Les vieillards du Kremlin, enfermés dans leur religion surannée, devinrent, en fait, peu à peu, « globalement » de pacifiques conservateurs, jusqu’à l’effondrement final de 1989.
Cette époque, qui fut, aussi, celle de la guerre froide, semble, aujourd’hui, comme ressurgie d’un temps très ancien, très éloigné du nôtre. Comme le temps passe ! Comme les mémoires sont courtes ! Et comme est faible le bon sens des modernes qui croient que la situation présente et son mou pacifisme, sa soft idéologie, son mercantilisme mondialisé sont faits pour durer, qu’ils ont les promesses de l’éternité … Après tout, les peuples inconscients de l’entre-deux-guerres y avaient cru aussi… Mais, à certains moments, au contraire, les bouleversements de l’Histoire vont vite; ils sont radicaux; ils rebattent les cartes. Pour ce qui nous concerne, en tout cas, selon mon avis, l’état de nos sociétés est tel que nous n’avons pas grand chose à redouter de ceux qui pourraient survenir …

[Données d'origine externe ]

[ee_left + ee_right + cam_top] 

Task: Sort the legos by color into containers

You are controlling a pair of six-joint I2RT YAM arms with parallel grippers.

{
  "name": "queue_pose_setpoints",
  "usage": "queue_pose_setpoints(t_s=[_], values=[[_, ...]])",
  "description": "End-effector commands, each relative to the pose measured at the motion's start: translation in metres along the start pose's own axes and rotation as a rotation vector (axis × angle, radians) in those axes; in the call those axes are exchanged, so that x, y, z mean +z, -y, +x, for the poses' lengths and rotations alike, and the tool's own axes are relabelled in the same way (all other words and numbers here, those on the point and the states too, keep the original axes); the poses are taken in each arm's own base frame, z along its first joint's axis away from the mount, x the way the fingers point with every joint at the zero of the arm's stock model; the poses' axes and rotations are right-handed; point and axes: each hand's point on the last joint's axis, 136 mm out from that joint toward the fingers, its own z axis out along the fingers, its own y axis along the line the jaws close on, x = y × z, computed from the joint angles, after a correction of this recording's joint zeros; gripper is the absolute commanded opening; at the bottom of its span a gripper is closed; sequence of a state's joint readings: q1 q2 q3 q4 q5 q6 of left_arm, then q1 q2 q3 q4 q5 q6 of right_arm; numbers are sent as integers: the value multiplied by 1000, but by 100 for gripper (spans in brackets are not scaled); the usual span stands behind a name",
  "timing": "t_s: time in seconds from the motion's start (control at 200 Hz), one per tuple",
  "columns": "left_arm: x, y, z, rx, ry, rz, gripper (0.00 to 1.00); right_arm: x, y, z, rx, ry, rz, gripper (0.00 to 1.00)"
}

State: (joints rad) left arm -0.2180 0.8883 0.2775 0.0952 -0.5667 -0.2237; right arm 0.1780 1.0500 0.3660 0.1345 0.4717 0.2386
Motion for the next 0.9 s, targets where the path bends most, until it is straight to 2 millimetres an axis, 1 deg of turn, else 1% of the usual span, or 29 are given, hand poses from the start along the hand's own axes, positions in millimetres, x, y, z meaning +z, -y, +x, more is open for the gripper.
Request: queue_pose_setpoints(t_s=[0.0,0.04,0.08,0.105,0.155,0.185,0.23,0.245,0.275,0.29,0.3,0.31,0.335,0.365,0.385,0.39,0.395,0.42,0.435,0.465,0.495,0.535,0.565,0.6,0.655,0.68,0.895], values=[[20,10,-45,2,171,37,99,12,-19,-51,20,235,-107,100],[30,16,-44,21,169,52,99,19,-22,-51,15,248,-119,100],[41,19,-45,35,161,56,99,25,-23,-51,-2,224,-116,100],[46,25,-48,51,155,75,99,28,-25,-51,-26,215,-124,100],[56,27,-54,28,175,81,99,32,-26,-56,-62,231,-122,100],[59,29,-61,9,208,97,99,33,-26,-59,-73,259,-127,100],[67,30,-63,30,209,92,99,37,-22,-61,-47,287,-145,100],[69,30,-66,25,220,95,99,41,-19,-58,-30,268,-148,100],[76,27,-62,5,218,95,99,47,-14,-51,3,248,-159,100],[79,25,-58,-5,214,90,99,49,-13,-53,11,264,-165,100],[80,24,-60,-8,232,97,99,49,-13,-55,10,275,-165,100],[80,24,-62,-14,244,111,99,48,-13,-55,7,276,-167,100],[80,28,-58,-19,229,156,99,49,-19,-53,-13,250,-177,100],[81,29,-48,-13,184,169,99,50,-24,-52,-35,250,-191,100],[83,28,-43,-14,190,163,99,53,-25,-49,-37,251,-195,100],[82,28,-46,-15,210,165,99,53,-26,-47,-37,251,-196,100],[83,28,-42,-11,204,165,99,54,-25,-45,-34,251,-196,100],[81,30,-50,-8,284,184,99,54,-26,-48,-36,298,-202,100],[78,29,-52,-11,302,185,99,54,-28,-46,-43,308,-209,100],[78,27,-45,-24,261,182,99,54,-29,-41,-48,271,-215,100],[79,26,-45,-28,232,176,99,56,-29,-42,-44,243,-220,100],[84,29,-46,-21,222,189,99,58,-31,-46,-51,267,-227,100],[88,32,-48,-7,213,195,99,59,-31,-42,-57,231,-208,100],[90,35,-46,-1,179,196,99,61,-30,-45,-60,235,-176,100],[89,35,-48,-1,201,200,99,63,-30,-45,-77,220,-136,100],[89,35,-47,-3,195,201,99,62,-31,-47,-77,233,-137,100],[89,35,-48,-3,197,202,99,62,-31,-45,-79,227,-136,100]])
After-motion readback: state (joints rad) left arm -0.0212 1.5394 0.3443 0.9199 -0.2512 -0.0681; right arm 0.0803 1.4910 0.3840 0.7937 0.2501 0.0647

Pour revenir l’amnistie de Thorez, elle est en la crconstance d’une gravité exceptionnelle. Alors que le conflit mondial n’est pas achevé, la décision de de Gaulle revient à passer l’éponge sur un acte pour lequel, même dans le cas d’une simple tentative, on fusillait su-le-champ pendant la guerre de 1914.
La désertion de Thorez a une dimension nationale. Or, c’est lui que de Gaulle amnistie. Et c’est l’ancien vainqueur de Verdun qu’il fera condamner à mort par sa justice.
A propos de ce documentaire particulièrement intéressant, l’esprit de débâcle, de renoncement et de résignation face à la soi-disante fatalité, me rappelle étrangement quelqu’un qui se veut héritier du Général de Gaulle, en s’aplatissant devant les diktats d’Angela Merkel, de la commission européenne de Bruxelles et des marchés, un certain Nicolas SARKOZY, dont le discours ambiant a des relents de « C’est le cœur serré que je vous dis aujourd’hui qu’il faut cesser le combat… »
Le Général doit se retourner dans sa tombe, de nous voir descendre si bas.